Alles eine Frage des Gehorsams?

Wenn man das Alte Testament liest, fällt einem auf, dass es mit dem Volk Israel ein ständiges Auf und Ab war. Und immer wird das durch den Schreiber damit in Zusammenhang gebracht, dass das Volk Gott gehorchte und das tat, was ihm gefiel, oder eben nicht. Schon bei Moses Zusammenstellung der Flüche und Segen wurde deutlich, dass sich das Volk Gottes Segen sozusagen verdienen konnte, indem es ihm gehorchte und Gott gefällige Dinge tat. Umgekehrt dauert es jeweils nicht lange und das Volk wird unterdrückt durch Feinde, verliert entscheidende Schlachten oder ähnliches.
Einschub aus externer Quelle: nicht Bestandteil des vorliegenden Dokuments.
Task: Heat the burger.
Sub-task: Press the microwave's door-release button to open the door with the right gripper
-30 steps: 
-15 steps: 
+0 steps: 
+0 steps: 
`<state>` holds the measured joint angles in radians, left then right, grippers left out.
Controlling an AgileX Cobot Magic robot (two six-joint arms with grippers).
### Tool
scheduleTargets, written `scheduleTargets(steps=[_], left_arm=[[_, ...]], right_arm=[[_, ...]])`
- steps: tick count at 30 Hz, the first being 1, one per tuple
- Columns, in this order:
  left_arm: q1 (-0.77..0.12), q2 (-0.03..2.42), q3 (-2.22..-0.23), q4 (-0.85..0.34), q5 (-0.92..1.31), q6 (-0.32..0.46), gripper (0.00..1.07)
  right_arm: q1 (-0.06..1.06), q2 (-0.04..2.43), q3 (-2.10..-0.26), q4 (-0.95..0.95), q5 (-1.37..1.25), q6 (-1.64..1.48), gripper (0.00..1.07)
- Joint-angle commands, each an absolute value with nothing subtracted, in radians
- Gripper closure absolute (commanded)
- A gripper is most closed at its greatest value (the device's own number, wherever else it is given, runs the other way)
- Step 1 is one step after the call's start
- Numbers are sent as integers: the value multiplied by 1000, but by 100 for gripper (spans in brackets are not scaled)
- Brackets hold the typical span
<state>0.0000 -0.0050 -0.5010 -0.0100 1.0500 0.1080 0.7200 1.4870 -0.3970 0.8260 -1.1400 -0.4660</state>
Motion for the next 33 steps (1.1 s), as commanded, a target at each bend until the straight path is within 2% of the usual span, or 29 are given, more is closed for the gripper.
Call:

Kein Wunder war (und ist es z.T. vielleicht heute noch) in den Augen vieler Christen klar, dass bei schweren Krankheiten irgendwelche Sünden im Spiel sein mussten. Einfach so lässt Gott ja wohl keines seiner Schäfchen krank werden. In den heutigen Wohlfühl-Kirchen ist das nicht mehr die gängige Einstellung. Viel zu oft würde man anecken, kann der Krebs doch auch die Frömmsten treffen (und tut es auch). Was allerdings kaum einen daran hindert, Gott die Ehre zu geben, wenn jemand ein hohes Alter einigermassen gesund erreicht hat.

Das erinnert mich an einen Spruch, den ich kürzlich gelesen habe:

Geht beim medizinischen Eingriff alles gut, ist es auf göttliche Unterstüzung zurück zu führen. Geht der Eingriff schief, war es medizinisches Versagen. 

"Gott hatte einen anderen Weg" ist allerdings auch noch eine beliebte Begründung von menschlichen Pechsträhnen.